-- Your assignment --
Go line by line through the data and copy those with the word "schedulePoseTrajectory".
+++
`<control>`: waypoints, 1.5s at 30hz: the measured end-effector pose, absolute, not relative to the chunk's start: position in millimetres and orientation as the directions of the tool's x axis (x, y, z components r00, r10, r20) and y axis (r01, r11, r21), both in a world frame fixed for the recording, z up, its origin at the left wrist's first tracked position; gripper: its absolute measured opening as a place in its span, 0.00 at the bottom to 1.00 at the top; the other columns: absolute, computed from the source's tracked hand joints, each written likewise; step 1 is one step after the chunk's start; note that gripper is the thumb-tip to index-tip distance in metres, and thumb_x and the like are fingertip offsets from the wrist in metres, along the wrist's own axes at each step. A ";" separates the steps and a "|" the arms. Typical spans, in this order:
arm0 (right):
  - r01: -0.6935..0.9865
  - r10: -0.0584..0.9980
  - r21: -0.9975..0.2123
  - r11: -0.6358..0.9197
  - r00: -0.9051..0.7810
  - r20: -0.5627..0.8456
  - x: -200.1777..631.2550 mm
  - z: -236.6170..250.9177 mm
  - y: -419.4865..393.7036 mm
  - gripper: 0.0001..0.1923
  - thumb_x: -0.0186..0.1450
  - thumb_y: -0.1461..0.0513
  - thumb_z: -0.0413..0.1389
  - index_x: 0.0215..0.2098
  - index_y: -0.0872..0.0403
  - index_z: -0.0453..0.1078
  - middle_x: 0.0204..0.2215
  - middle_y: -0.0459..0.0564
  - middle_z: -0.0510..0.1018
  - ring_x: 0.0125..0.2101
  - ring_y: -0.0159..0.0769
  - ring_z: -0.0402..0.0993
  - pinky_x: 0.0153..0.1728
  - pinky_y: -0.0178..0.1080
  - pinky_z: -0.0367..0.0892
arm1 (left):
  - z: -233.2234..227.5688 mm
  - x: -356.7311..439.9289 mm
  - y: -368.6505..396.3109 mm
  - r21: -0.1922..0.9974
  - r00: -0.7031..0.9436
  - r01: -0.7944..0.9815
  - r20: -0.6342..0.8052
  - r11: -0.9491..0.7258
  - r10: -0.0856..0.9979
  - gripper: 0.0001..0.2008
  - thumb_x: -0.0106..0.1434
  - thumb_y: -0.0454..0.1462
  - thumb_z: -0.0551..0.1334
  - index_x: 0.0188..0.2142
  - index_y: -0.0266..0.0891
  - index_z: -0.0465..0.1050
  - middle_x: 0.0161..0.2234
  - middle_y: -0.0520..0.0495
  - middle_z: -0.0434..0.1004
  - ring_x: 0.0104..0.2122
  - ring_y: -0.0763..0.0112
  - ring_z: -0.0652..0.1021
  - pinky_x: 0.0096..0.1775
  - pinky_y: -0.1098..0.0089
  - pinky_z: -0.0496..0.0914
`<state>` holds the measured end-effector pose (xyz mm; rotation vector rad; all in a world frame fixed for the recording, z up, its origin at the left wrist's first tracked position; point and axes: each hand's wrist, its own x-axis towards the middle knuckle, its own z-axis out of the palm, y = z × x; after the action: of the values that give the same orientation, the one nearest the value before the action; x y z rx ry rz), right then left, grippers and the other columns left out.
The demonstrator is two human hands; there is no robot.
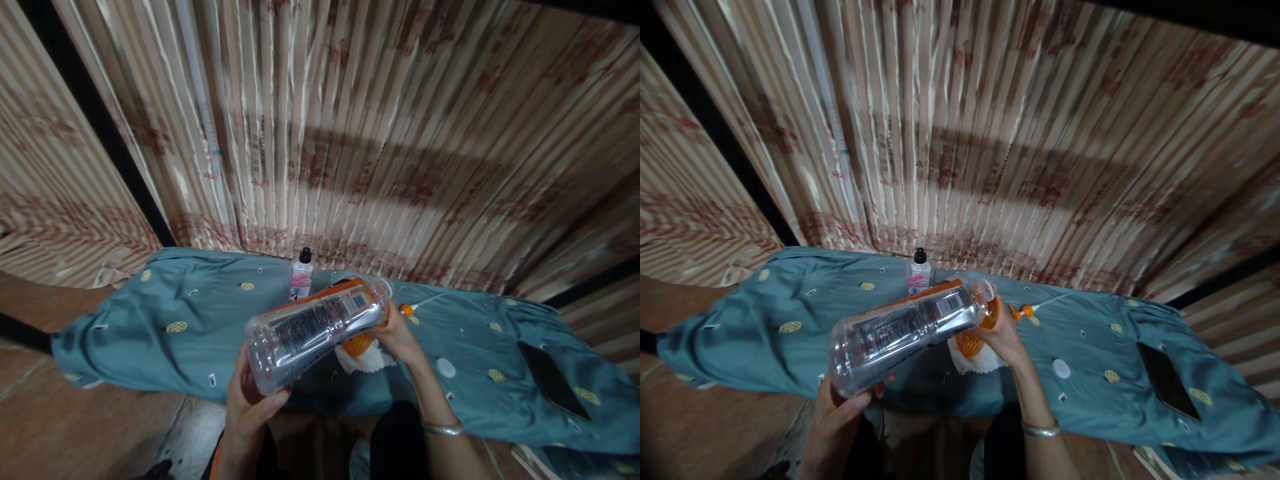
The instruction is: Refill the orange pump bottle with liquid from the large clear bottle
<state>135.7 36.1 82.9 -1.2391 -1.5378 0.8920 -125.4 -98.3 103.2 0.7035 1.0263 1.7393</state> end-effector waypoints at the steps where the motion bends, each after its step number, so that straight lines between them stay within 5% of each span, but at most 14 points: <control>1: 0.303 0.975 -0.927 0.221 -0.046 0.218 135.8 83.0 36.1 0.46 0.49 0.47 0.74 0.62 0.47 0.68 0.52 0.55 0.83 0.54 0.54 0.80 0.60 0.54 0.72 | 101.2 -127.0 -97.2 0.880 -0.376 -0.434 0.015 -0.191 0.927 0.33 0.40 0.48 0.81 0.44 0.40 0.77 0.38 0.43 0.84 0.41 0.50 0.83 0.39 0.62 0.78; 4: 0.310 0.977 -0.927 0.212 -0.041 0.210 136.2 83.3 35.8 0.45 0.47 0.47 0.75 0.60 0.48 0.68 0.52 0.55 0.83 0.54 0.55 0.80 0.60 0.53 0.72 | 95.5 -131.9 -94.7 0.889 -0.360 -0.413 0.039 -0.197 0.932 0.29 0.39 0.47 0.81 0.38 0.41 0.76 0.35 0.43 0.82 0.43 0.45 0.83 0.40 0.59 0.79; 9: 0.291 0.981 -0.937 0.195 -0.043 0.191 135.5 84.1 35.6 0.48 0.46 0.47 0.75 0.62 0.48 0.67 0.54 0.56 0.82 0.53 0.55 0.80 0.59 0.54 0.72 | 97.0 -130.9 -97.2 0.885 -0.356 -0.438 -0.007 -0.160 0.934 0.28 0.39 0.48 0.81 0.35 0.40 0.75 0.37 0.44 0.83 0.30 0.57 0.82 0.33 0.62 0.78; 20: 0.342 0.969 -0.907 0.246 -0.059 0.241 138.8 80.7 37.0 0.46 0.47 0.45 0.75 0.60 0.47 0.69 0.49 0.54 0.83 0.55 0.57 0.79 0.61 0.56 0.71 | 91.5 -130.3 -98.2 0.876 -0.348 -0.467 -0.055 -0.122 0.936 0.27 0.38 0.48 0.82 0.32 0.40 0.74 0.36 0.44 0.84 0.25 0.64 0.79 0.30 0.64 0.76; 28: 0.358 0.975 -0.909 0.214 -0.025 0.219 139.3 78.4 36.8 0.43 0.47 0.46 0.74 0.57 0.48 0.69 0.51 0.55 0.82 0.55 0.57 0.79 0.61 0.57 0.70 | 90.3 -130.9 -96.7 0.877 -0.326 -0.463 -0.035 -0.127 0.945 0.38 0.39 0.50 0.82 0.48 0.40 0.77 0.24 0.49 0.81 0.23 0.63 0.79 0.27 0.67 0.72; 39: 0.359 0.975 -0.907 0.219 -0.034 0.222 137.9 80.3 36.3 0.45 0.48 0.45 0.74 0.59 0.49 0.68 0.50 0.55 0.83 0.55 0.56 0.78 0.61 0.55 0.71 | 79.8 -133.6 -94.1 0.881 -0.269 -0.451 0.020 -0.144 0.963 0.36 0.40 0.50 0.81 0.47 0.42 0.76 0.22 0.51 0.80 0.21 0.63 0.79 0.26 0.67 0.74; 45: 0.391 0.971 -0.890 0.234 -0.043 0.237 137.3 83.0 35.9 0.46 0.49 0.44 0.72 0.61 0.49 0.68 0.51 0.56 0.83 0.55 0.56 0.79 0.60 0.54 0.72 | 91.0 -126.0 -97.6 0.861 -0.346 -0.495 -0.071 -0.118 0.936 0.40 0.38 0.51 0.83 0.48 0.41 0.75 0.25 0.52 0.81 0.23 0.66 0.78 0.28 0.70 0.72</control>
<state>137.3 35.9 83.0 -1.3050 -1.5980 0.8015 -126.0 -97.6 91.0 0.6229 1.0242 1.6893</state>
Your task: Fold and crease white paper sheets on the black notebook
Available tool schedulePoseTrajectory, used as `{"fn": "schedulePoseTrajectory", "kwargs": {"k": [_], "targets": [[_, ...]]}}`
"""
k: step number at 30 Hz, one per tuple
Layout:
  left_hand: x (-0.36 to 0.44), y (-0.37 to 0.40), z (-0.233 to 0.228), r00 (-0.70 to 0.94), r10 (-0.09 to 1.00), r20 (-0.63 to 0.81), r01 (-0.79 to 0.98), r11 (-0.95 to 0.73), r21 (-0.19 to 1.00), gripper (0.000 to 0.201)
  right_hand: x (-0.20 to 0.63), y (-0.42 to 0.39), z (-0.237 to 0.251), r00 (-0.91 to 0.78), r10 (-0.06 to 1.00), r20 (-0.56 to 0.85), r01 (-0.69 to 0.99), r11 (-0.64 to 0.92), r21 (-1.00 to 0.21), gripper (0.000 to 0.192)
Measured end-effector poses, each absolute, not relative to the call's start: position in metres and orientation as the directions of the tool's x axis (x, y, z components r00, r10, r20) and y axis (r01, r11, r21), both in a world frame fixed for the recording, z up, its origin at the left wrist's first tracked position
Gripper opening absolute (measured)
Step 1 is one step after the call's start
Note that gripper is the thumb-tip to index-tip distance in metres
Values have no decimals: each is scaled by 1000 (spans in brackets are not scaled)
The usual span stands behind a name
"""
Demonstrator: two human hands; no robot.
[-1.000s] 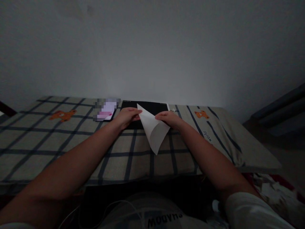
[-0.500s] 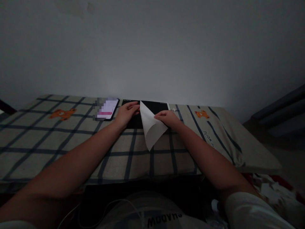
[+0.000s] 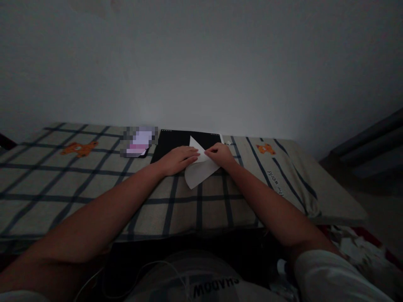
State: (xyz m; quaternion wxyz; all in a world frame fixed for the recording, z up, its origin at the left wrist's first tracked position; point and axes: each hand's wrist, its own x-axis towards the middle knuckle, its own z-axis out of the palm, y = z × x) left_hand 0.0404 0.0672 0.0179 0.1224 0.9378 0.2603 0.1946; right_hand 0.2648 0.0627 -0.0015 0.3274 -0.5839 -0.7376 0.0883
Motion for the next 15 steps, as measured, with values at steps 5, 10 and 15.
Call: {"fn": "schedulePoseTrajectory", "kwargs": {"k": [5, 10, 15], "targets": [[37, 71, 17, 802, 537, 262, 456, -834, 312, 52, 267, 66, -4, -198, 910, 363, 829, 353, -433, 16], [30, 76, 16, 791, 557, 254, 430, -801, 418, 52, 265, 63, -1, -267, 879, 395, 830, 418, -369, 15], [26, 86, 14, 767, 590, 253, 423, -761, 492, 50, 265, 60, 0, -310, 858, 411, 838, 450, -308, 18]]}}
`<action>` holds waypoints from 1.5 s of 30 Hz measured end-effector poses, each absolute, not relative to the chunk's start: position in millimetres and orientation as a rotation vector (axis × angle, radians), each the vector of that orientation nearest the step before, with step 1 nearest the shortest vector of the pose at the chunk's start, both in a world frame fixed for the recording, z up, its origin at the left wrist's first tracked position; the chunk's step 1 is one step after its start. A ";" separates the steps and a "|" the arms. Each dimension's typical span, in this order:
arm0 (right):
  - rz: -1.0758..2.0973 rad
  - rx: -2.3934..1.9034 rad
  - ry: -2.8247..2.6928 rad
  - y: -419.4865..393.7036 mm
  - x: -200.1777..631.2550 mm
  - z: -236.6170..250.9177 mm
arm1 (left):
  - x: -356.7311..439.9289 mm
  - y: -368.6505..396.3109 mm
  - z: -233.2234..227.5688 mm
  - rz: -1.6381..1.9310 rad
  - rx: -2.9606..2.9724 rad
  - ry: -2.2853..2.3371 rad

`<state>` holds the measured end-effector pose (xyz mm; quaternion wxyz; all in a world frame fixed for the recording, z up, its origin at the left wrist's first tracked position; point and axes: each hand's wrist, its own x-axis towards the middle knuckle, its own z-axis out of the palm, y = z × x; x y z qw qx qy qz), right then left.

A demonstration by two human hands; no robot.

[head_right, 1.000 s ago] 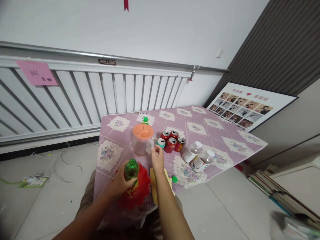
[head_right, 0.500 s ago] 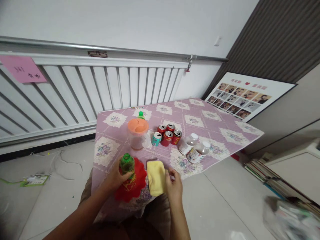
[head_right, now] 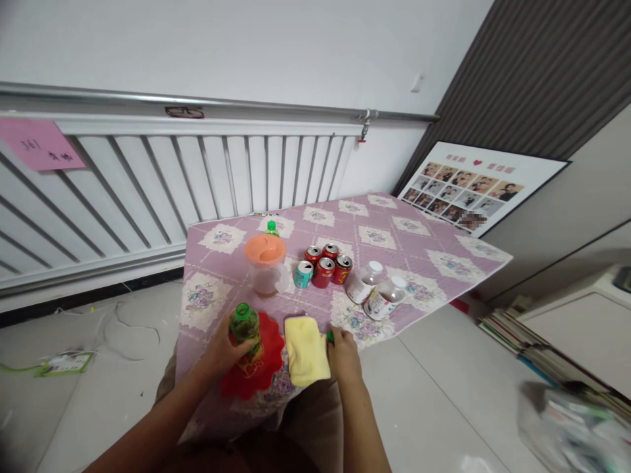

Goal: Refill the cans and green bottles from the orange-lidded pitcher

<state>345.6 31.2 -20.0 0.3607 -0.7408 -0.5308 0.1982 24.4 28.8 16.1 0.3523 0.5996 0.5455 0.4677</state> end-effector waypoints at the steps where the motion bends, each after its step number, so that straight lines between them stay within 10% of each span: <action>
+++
-- Response area --
Available tool schedulePoseTrajectory, used as `{"fn": "schedulePoseTrajectory", "kwargs": {"k": [_], "targets": [[_, ...]]}}`
Call: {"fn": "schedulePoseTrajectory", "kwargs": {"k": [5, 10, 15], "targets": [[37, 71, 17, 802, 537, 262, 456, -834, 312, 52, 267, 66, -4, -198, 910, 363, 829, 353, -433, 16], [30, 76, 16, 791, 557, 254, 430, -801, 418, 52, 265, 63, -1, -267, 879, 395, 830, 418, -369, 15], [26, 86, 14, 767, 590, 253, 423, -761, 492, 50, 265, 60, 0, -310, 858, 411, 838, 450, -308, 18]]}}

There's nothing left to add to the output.